WORK INSTRUCTIONS: Every line of the listing below from the one with "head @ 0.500" up to and including the one with "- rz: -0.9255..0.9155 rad" should be retyped exactly, and nothing else; pictures are not part of the copy.

[[ RECORDS FOR THE EXERCISE open ]]

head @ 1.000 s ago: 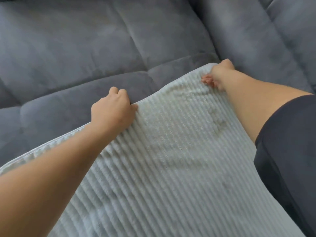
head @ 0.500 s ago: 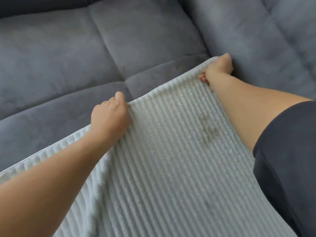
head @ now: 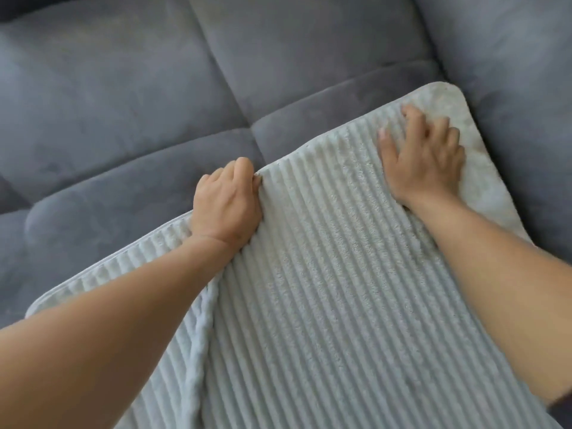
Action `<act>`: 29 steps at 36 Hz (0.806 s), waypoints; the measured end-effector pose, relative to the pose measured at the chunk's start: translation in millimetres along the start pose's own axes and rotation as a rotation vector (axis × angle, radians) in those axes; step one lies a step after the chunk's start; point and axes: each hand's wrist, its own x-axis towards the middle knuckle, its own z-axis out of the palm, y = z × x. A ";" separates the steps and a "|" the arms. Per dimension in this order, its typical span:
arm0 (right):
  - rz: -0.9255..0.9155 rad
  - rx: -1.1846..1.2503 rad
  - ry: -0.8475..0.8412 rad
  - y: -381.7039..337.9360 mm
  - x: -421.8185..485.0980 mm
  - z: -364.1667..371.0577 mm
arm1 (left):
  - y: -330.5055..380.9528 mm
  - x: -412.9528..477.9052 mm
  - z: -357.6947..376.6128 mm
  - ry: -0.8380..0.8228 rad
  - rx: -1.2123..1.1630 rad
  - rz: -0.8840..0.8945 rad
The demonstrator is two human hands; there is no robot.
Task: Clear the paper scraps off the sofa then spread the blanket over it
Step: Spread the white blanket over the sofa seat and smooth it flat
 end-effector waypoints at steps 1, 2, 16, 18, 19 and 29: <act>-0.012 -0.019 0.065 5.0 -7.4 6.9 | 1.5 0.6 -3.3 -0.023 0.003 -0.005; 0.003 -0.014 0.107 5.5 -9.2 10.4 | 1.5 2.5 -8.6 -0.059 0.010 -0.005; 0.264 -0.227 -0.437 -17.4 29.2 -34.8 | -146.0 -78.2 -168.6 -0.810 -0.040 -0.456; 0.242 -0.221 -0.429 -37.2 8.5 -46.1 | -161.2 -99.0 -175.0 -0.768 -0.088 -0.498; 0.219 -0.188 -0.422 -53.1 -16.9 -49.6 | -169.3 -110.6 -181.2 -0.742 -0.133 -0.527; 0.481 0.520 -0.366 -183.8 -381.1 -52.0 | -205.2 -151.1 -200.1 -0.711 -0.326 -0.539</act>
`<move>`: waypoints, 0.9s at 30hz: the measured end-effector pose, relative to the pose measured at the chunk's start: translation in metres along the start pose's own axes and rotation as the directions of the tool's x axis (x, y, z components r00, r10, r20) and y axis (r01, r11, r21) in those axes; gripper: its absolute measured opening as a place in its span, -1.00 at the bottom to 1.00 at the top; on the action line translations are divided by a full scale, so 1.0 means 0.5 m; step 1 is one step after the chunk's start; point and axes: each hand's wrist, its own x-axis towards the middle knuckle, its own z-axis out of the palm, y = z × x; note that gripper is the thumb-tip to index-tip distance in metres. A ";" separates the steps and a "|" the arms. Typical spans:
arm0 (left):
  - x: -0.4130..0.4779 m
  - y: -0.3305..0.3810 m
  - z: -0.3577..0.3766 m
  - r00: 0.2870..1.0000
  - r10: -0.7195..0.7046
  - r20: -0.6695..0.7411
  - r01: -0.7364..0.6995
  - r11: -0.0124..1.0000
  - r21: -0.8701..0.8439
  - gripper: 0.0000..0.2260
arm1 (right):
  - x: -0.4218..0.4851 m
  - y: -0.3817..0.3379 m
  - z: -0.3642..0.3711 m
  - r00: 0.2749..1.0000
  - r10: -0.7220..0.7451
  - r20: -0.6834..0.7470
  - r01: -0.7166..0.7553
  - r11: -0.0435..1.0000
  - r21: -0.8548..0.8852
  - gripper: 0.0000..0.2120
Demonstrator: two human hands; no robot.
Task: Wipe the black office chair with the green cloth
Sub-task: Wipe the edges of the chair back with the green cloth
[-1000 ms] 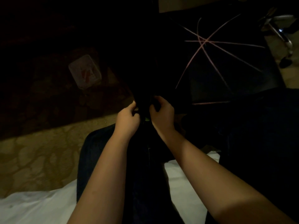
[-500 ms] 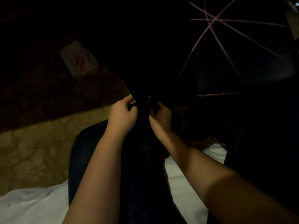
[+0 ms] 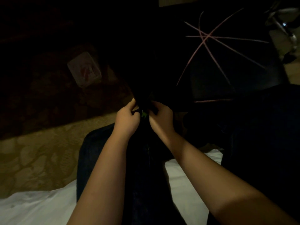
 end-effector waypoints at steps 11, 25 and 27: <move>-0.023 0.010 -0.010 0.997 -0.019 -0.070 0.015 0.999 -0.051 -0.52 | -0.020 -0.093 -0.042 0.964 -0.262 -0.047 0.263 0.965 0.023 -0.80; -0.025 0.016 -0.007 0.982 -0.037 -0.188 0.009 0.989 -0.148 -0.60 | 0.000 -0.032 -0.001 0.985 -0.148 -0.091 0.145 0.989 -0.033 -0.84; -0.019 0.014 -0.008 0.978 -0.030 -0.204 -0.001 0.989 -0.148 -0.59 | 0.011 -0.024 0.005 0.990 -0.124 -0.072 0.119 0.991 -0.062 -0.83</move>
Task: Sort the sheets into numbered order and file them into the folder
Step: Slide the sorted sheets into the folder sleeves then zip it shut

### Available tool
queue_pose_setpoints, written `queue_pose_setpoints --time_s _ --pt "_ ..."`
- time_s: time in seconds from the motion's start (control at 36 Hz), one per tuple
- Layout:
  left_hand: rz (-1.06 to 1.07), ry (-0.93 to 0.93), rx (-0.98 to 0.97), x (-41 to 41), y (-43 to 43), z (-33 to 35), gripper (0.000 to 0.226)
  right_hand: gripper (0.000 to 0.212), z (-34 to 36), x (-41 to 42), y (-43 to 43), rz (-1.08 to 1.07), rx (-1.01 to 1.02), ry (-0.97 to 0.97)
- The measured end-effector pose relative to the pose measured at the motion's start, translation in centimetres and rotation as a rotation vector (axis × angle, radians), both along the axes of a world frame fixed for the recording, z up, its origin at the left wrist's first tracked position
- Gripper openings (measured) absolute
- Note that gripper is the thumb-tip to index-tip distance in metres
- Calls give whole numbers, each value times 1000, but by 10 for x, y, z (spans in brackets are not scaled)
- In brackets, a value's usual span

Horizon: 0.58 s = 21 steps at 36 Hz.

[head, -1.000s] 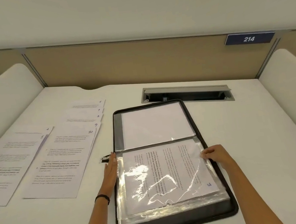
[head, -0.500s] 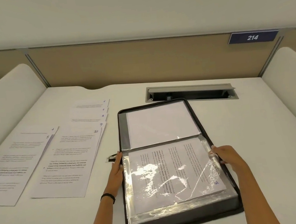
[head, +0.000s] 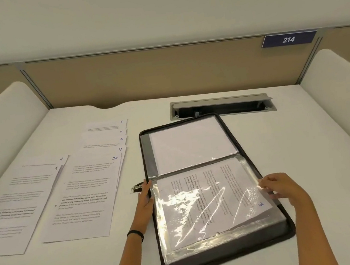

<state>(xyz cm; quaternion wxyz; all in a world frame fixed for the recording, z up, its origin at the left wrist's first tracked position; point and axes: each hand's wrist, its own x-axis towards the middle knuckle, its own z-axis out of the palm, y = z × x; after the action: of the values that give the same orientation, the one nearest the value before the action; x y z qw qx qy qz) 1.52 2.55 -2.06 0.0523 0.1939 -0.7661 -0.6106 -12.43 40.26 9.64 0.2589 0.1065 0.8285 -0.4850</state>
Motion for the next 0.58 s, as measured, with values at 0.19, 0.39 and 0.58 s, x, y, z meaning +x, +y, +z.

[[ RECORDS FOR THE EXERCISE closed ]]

YOUR RESPONSE:
head @ 0.500 s ago: 
head @ now: 
Action `<act>`: 29 steps at 36 Hz (0.806 s), waypoints; the measured end-effector pose, relative to the pose measured at the chunk's start: translation in millimetres along the start pose's own axes and rotation as a rotation vector (axis × angle, radians) in those axes; step one lies a step after the chunk's start; point and axes: each hand's wrist, its own x-axis towards the middle knuckle, its own z-axis out of the palm, y = z × x. A ";" separates the steps and a "|" the arms. Per dimension in this order, its typical span:
arm0 (right):
  - rz: -0.9255..0.9155 rad

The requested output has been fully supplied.